**What is expected**.
Please filter the data down to the lines that include the word "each" and copy them.

--- Data provided Enclosed Below ---

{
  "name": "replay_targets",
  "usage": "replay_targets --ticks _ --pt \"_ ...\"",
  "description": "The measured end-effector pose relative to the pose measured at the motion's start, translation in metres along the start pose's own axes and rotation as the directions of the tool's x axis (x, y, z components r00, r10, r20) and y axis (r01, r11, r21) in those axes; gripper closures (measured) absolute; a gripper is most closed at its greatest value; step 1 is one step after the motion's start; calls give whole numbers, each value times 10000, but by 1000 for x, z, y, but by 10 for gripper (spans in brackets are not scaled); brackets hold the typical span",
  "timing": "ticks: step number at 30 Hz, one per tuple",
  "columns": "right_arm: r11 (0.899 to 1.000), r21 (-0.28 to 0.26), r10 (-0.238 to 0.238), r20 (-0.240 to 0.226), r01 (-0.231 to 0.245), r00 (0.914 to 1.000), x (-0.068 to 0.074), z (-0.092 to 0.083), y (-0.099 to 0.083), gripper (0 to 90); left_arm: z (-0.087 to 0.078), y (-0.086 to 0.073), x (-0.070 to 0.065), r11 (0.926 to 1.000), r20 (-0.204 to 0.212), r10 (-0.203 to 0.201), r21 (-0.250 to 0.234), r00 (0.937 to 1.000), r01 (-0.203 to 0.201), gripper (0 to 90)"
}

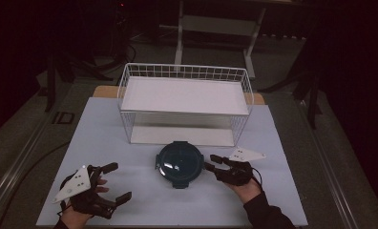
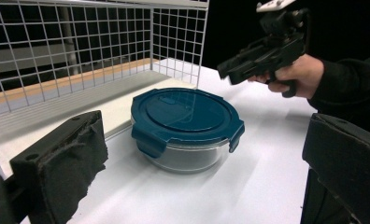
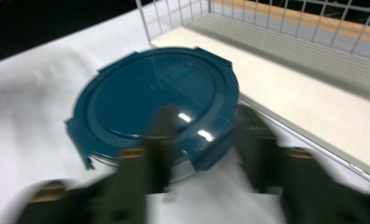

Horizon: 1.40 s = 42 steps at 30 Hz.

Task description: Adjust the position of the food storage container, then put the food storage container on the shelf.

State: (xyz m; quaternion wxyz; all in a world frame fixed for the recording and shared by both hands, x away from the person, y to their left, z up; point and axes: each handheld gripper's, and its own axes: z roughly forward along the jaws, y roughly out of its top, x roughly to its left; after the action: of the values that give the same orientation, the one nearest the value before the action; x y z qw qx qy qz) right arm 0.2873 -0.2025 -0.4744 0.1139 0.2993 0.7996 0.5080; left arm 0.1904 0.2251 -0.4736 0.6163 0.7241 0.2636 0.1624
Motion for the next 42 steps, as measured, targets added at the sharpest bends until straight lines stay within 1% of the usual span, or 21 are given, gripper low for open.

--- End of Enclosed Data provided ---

**Expected output**.
  "description": "The measured end-effector pose relative to the pose measured at the motion's start, translation in metres along the start pose's own axes and rotation as the directions of the tool's x axis (x, y, z components r00, r10, r20) and y axis (r01, r11, r21) in those axes; gripper closures (measured) absolute; a gripper is most closed at its greatest value; step 1 is one step after the motion's start; calls give whole numbers, each value times 10000, but by 1000 for x, z, y, but by 10 for gripper (spans in brackets are not scaled); brackets hold the typical span",
State: (xyz m; quaternion wxyz; all in a world frame fixed for the recording and shared by both hands, x away from the person, y to their left, z up; point and axes: each handheld gripper's, and its own axes: z roughly forward along the jaws, y roughly out of its top, x roughly to its left; after the action: of the values that give the same orientation, the one nearest the value before the action; x y z qw qx qy qz) right arm 0.2873 -0.2025 -0.4744 0.1139 0.2993 0.7996 0.5080; left arm 0.1904 0.2251 -0.4736 0.6163 0.7241 0.2636 0.1624

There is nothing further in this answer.